こんにちは。カナダ・バンクーバー在住のMAMIです。
日本では、子どもが風邪やインフルエンザにかかったら、通い慣れた小児科に連れて行きますよね。予約なしで診察してもらえ、処方された薬も近くの薬局で簡単に受け取れる印象です。
一方、カナダ・ブリティッシュコロンビア州(BC州/バンクーバー)の医療制度は、日本とは大きく異なります。
今回は、生後3ヶ月の娘が年末年始にRSVに感染し、3日間入院した体験をもとに、BC州の医療制度についてお伝えします。
※ 医療制度は州によって異なるため、本記事はBC州の内容です。
※ 私は医療従事者ではないので、あくまで一般の患者目線での話になります。
ちなみに娘は、RSV(Respiratory Syncytial Virus)という呼吸器感染症にかかり、肺炎・気管支炎・39℃の高熱を発症し入院しました。
現在はすっかり元気です!
医療機関の種類
まず、カナダでは小児科へ直接受診することはできません。
では、病気にかかった場合、どこを頼ればいいのか。順番に説明します。
ファミリードクター(かかりつけ医)
風邪、皮膚、耳など、気になる症状がある場合は、予約をして診察してもらいます。
対面だけでなく、電話やZoomを通した診療が可能な場合もあります。
必要に応じて、専門医への紹介状を書いてもらいます。
実際に、2歳の娘にピーナッツアレルギーが見つかった際、アレルギークリニックへの紹介状を書いてもらいました。※紹介状を書いてもらってから初診まで半年かかりました。
また、赤ちゃんの定期検診などにも対応してくれます。
811(HealthLink)
ファミリードクターがいない人や、州のケアカード(MSP)を持っていない人でも、無料で電話相談ができるサービスです。(今回初めて利用してみました!)
アージェントケア(緊急初期医療センター)
緊急ではあるものの、命に関わらない症状の場合に利用します。
小さな子どもは優先されますが、それでも2〜3時間待ちは当たり前。
混雑していると「明日また来てください」と言われることもあります。
事前にネットで、比較的空いているアージェントケアを調べてから行くのがおすすめです。

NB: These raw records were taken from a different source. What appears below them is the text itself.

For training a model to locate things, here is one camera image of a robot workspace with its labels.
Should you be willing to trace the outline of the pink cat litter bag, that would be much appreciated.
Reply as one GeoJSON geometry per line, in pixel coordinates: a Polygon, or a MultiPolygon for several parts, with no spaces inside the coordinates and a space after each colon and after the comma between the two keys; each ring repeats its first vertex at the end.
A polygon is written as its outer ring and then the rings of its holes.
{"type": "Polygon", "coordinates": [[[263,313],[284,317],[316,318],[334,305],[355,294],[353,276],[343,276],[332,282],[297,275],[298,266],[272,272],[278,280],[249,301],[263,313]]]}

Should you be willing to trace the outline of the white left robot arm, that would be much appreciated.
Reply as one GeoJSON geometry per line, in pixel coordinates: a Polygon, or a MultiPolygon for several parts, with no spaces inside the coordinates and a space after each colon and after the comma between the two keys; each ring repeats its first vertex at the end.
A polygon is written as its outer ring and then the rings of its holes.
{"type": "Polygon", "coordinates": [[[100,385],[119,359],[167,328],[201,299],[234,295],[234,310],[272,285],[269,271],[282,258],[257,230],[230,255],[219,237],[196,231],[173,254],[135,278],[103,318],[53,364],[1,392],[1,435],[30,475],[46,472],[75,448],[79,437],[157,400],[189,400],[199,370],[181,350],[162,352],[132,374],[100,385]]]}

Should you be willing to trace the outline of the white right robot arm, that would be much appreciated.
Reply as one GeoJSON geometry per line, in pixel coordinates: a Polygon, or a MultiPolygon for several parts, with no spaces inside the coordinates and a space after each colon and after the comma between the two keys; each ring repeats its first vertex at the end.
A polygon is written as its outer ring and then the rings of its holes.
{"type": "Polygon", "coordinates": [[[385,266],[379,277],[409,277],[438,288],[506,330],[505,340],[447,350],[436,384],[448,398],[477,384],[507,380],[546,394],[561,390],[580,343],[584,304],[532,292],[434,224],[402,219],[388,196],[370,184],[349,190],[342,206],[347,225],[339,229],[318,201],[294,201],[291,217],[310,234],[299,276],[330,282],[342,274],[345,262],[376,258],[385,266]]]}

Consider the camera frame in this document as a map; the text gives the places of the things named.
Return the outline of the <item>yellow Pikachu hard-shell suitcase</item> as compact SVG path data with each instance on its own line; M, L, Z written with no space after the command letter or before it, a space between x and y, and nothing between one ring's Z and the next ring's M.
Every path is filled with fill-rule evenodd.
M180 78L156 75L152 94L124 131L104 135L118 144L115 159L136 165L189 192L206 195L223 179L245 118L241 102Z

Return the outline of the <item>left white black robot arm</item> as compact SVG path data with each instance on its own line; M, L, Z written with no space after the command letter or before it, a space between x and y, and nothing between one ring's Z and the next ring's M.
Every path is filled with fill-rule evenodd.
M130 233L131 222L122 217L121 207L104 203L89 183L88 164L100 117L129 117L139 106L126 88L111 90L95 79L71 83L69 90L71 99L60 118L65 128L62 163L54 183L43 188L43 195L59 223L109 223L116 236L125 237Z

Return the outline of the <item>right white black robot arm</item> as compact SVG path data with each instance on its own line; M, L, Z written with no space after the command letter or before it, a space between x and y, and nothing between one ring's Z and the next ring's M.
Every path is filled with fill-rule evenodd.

アメリカでは、ERより安く短時間で診てもらえるイメージのあるアージェントケアですが、
BC州ではMSP所持者であれば、アージェントケアもERもどちらも無料です。
ただし、待ち時間はどちらも非常に長いのが現実です。
ER(救急外来)
命に関わる、またはその可能性がある場合はERへ行きましょう。
入院に至るまでの流れ
最終的にERに連れて行ったのですが、生後3ヶ月の娘がどのような流れで入院に至ったのか、時系列でまとめてみました。
- 12月27日症状が出始める
鼻水・咳・38℃以下の発熱など、風邪のような症状が出始める。
- 28日811に電話で相談
ドクターより「Tylenolをあげて様子見」と指示。
- 29日症状が改善せず
アージェントケアに電話相談し、「ERへ行くように」と言われる。
- 15:00小児ERに到着
トリアージ後、すぐに個室へ。血液検査、レントゲン、尿検査など一通りの検査を実施。
- 19:00友達に連絡
ERドクターより「今夜は入院になる可能性が高い」と説明があり、上の娘をピックアップしてもらい一晩預かってもらうことに。
- 21:00小児ドクターによる診察
「小児科病棟へ移動し、経過観察」と判断。

ER到着からすでに6時間以上が経過していました。
- 23:00小児科病棟へ移動。
個室で入院生活スタート。
- 31日入院しながら経過観察。
大晦日・元旦を病院で過ごす。
- 元旦15:00最終診察後、退院。

元旦早朝には「すぐ帰れる」と言われていたのに、実際は約8時間待ちでした。。。
料金について
2泊3日の個室入院、すべてMSPでカバーされ、費用は完全に無料でした。
おまけにERから小児科病棟へ移動してからの駐車場代も無料。
入院を想定していなかったため何も準備していませんでしたが、
ブランケット、シャワー用品、アメニティ、携帯の充電器なども貸してもらえ、
不便なく娘と一緒に過ごすことができました。
カナダの医療制度、ありがたい…!
まとめ
まずは、娘の体調が回復して本当にホッとしています。
以前、上の娘をERに連れて行った際、
特別な処置はなく「Tylenolを薬局で買ってね」と言われるために、
何時間も待った経験があり、ERに行くこと自体に強い抵抗がありました。
でも今回は、もう少し早く連れて行ってあげればよかったと反省しています。
病院の設備、ナースやアシスタントさんの対応、そして何より全て無料な点は本当にありがたい一方で、「待ち時間の長さ」は、やはりカナダ医療の課題なのでは!?と改めて実感しました。
やはり、圧倒的なドクター不足な気がします。。。